Perverse pleasure
In Bristol, in 1799, young Humphry Davy noted in his diary the curious sensations he experienced
after inhaling nitrous oxide. Perhaps this experiment was one of his least hazardous since, in
the interests of possible therapeutic approaches to lung disease, he had already breathed such
dangerous compounds as nitrogen dioxide and its generator, nitric oxide. After a session with
nitrous oxide, Davy reported "a feeling analogous to that produced in the first stages of intoxication".
Among Humphry's friends at that time were the poets Coleridge, Southey and Wordsworth, who
all felt a strange fascination with chemistry, emcouraged by Davy. They required little persuasion
to follow his example and sample nitrous oxide. As Southey wrote at the time: "Davy has actually
invented a pleasure for which language has no name ..."
Not everyone in the Davy circle shared this conclusion, and Peter Mark Roget, compiler of the
celebrated Thesaurus of 1852, admitted that nitrous oxide gave him no pleasant symptoms whatever.
However, over the following years the so-called "laughing gas frolic" became a popular feature
of public chemistry demonstrations.
There is little evidence that nitrous oxide has recently enjoyed any significant role in "recreational" drug-taking.
But a note has come from New Zealand, and is the subject of a letter by neurologists from Auckland
Hospital published in The Lancet for 19 April. A case of spinal cord combined degeneration
in a man aged 37 who presented with a three-week history of gait ataxia and paraesthesia of hands
and feet was found to be the result of inhaling nitrous oxide daily for six months. His serum
cobalamin content was low, and he recovered after ceasing to abuse the gas further and receiving
cobalamin. His vitamin deficiency was attributed to its irreversible binding to nitrous oxide.
The case prompted an investigation of the incidence of spinal cord disease in users of nitrous
oxide for recreational and non-medical purposes. Questionnaires were circulated to 1,782 first-year
undergraduates at Auckland University, studying engineering, law and health sciences. Questionnaires
were completed and returned by 1,374 students, of whom 780 were aware that nitrous oxide was
used for recreational purposes.
Of the 652 men, 96 used the gas, compared with 61 of 708 women. The users were aged 17 to 48
(mean age 20), compared with 16 to 50 (mean age 19) for non-users. There was a preponderance
among the users of white rather than Asian or Polynesian students.
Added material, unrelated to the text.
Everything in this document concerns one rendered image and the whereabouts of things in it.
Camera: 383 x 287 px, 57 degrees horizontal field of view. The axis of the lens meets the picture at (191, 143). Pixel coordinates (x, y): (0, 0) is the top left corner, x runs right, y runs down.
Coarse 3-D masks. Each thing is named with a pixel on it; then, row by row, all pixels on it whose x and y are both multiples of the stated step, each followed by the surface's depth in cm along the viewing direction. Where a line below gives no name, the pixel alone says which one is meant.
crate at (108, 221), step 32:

The usual number of bulb containers inhaled in a session was two to five, with only a few using
more than 10. The sources of the bulbs of compressed gas were stated as local corner stores,
supermarkets and hardware stores. Most of the bulbs were intended for cream whipping in cookery.
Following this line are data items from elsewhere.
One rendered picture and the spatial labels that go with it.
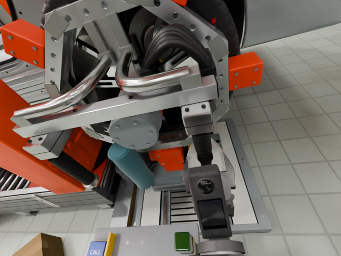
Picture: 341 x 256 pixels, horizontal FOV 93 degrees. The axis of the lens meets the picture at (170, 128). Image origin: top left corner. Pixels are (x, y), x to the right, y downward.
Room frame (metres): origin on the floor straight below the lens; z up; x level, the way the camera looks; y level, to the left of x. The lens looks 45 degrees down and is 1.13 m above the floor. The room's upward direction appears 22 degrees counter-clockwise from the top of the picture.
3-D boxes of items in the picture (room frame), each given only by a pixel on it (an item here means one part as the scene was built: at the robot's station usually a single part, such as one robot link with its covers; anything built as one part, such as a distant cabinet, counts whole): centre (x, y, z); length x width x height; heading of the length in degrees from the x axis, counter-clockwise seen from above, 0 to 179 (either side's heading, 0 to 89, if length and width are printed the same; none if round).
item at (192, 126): (0.23, -0.06, 0.93); 0.09 x 0.05 x 0.05; 164
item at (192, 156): (0.20, -0.02, 0.80); 0.09 x 0.03 x 0.06; 172
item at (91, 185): (0.30, 0.28, 0.83); 0.04 x 0.04 x 0.16
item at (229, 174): (0.14, -0.06, 0.83); 0.09 x 0.05 x 0.02; 156
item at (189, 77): (0.33, -0.01, 1.03); 0.19 x 0.18 x 0.11; 164
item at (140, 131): (0.41, 0.07, 0.85); 0.21 x 0.14 x 0.14; 164
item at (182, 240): (0.09, 0.08, 0.64); 0.04 x 0.04 x 0.04; 74
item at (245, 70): (0.39, -0.26, 0.85); 0.09 x 0.08 x 0.07; 74
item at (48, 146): (0.33, 0.27, 0.93); 0.09 x 0.05 x 0.05; 164
It is significant that inhalers of nitrous oxide were more than five times as likely to think
it was safe than non-users, and users were more than 10 times more likely than non-users to use
at least one other recreational drug such as marijuana, cocaine or hallucinogens. They were also
more than eight times more likely to have witnessed the use of nitrous oxide by friends. Physicians
should be alerted to the possibility of nitrous oxide abuse when a young person presents with
symptoms of subacute myelopathy but appears otherwise healthy.